There is, however, a major catalyst for corruption that is hardly discussed: gifts to public officers. Over the past few months, several cases have proved conclusively that gifts to public officials are a powerful source of corruption in Nigeria. First, the former first lady, Patience Jonathan, claimed that about $32m found in her different bank accounts were “gifts from friends and well-wishers”. Then, the former managing director of NNPC, Andrew Yakubu, allegedly claimed that the $9.8m cash seized from his house were gifts, and even demanded the money be returned to him! And, recently, a judge, Justice Adeniyi Ademola, who is facing trial for alleged corruption, received a “gift” of N500,000 from a lawyer representing President Buhari in his “missing certificate” case before the judge.

Gifts, of course, have a deceptive innocence. They are rooted in customs and traditions, but also widely associated with corruption. The UN Convention Against Corruption (UNCAC) recognises the acceptance of gifts by public officials as a factor fuelling corruption. As a result, gifts to public officials are tightly regulated in most countries. Indeed, most countries, such as the US and China, have local regulations that limit the value of gifts that a public official can receive, while it is commonplace to require any gift having more than a nominal value of between $10 and $50 to be declared in a gifts and hospitality register. Indeed, many private companies maintain gifts and hospitality registers to protect themselves from allegations of bribery and improper behaviour.

But Nigeria has very weak rules on public officers receiving gifts. Section 3 of the Fifth Schedule of the Constitution allows a public officer to receive “personal gifts or benefits from relatives or personal friends to such extent and on such occasions as are recognised by custom”. No country with endemic corruption like Nigeria, and that is serious about fighting graft, would have such a nebulous provision on gifts to public officers. What does “to such extent” mean? How much does it cover? $1m, $5m? Who determines what is “recognised by custom”? Is customary law the arbiter? What about “personal friends”? For instance, should a lawyer appearing in a case before a judge give a “gift” to that judge as a “personal friend”?

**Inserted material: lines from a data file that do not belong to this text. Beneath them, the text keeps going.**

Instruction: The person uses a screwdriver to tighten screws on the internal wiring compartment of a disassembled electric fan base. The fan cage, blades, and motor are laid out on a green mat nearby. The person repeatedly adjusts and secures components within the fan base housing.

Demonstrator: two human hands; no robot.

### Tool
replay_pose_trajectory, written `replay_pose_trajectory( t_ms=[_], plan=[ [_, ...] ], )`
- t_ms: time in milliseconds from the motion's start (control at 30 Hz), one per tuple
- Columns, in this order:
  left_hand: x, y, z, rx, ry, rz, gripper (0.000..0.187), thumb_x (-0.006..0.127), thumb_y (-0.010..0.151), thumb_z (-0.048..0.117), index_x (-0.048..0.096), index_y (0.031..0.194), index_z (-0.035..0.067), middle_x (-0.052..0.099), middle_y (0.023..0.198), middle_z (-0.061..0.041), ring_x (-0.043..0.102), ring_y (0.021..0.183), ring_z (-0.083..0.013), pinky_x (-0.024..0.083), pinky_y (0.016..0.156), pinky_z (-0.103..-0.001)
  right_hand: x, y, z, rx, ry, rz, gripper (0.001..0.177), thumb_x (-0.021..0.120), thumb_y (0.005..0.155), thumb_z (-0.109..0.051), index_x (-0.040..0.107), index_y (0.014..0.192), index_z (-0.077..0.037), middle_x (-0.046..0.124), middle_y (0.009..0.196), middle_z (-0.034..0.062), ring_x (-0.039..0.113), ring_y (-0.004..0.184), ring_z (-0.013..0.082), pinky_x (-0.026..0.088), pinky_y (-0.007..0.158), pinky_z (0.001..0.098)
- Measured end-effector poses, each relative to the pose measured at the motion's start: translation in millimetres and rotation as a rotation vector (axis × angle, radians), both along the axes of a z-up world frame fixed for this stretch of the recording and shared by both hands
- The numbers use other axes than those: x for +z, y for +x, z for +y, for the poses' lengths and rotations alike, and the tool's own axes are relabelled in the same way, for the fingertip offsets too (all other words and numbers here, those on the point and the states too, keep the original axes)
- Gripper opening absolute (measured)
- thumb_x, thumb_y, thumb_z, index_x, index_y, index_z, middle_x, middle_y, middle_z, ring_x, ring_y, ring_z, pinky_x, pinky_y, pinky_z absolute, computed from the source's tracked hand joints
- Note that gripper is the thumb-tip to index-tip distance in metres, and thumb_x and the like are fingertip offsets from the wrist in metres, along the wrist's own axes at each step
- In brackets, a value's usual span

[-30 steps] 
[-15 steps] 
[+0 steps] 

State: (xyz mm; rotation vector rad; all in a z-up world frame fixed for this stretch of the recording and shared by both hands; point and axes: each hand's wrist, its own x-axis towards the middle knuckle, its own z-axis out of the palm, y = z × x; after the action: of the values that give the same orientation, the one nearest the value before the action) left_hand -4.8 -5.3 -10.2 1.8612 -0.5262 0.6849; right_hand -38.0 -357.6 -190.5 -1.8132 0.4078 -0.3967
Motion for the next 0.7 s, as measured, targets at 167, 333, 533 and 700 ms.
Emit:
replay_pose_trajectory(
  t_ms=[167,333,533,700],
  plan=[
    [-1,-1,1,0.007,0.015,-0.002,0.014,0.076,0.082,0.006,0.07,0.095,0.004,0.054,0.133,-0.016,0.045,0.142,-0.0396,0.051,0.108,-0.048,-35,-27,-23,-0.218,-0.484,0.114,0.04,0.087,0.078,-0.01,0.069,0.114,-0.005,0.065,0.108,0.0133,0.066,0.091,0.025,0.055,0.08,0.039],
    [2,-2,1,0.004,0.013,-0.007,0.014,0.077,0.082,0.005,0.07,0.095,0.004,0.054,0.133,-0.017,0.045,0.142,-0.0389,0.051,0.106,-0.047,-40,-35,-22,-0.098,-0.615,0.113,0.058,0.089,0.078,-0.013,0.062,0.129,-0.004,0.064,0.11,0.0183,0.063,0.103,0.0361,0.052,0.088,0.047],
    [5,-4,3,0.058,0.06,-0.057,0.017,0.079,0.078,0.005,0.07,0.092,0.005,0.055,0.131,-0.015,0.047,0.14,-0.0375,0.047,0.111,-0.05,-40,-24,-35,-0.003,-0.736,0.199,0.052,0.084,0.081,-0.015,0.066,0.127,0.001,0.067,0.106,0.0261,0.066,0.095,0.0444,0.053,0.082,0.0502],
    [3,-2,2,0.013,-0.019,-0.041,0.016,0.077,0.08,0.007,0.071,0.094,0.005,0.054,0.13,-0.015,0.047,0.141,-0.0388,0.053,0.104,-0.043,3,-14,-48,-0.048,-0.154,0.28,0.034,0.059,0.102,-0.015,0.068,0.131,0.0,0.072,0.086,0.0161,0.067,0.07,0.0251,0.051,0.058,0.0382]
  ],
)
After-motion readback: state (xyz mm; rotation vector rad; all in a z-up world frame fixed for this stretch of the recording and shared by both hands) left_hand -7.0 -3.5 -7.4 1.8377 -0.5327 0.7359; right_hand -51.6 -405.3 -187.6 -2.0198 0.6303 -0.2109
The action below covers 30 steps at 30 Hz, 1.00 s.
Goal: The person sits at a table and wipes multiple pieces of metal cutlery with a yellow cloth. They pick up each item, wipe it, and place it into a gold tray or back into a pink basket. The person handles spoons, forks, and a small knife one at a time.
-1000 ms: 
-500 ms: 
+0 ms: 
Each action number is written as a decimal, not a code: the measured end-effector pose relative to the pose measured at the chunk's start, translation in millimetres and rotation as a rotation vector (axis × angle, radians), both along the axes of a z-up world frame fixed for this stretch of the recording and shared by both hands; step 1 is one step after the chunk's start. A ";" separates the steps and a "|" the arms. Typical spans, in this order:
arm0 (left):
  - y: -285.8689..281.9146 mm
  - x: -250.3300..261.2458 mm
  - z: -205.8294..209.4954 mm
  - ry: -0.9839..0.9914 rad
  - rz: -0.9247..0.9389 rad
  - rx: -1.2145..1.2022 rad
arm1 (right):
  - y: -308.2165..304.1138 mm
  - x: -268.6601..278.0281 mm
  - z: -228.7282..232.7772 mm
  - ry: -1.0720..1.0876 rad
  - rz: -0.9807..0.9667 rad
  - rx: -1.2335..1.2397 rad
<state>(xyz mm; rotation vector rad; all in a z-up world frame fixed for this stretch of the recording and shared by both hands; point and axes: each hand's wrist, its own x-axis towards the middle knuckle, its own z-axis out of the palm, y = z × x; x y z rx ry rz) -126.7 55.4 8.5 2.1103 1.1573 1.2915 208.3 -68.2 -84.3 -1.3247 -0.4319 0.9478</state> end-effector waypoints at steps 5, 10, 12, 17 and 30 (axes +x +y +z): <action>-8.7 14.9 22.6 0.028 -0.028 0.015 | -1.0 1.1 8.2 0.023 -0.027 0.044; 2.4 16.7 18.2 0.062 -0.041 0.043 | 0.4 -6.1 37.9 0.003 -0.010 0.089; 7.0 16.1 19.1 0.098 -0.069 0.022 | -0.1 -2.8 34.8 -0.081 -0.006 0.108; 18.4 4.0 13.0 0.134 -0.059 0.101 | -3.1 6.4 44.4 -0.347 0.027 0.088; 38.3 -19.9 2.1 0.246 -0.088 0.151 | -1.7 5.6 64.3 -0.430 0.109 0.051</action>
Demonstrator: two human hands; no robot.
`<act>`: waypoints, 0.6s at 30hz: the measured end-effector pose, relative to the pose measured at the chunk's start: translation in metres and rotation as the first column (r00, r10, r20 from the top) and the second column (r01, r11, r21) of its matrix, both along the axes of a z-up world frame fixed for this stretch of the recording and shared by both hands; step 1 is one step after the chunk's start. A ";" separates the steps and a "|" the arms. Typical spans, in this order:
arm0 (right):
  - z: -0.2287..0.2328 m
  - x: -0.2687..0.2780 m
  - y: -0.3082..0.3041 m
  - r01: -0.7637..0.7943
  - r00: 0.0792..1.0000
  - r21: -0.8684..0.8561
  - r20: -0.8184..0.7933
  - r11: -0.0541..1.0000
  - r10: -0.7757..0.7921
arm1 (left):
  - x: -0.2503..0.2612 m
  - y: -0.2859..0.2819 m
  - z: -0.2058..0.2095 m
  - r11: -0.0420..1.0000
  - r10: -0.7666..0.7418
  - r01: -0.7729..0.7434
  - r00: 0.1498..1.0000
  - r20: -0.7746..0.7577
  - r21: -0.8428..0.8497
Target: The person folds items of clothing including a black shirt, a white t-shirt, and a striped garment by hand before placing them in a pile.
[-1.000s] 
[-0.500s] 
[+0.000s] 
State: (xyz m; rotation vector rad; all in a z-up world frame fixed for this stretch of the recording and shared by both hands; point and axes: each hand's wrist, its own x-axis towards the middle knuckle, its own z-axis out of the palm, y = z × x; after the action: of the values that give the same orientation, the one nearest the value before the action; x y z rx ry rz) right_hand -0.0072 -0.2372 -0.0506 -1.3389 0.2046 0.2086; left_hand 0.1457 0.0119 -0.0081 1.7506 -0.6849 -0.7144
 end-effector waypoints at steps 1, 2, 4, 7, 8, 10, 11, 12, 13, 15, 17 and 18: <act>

Of course, when the lawyer in question, Kola Awodein SAN and Buhari’s spokesman, Femi Adesina, defended the “gift”, as being in the spirit of “longstanding friendship”, “as our customs well recognises and demands”, they could technically rely on the get-out provision of the Fifth Schedule. But every lawyer should avoid even the appearance of impropriety, and not hide behind technicalities. No lawyer will give such a gift to a judge in the UK or US, whatever the relationship. And no public officer would receive $9.8m as gifts, as Yakubu allegedly claimed, without declaring them, and naming the donors.

But, let’s face it, the wider issue is that, despite the moral outrage and righteous indignation often expressed by Nigerian leaders, there is no credible commitment to tackling corruption. Until there is a rigorous system of asset declaration and disclosure, scrupulously enforced, until the rules on gifts to public officers are tightened, and until there is an effective system of wealth monitoring, including the introduction of Unexplained Wealth Orders (UWOs), Nigeria will be fighting a losing battle against corruption!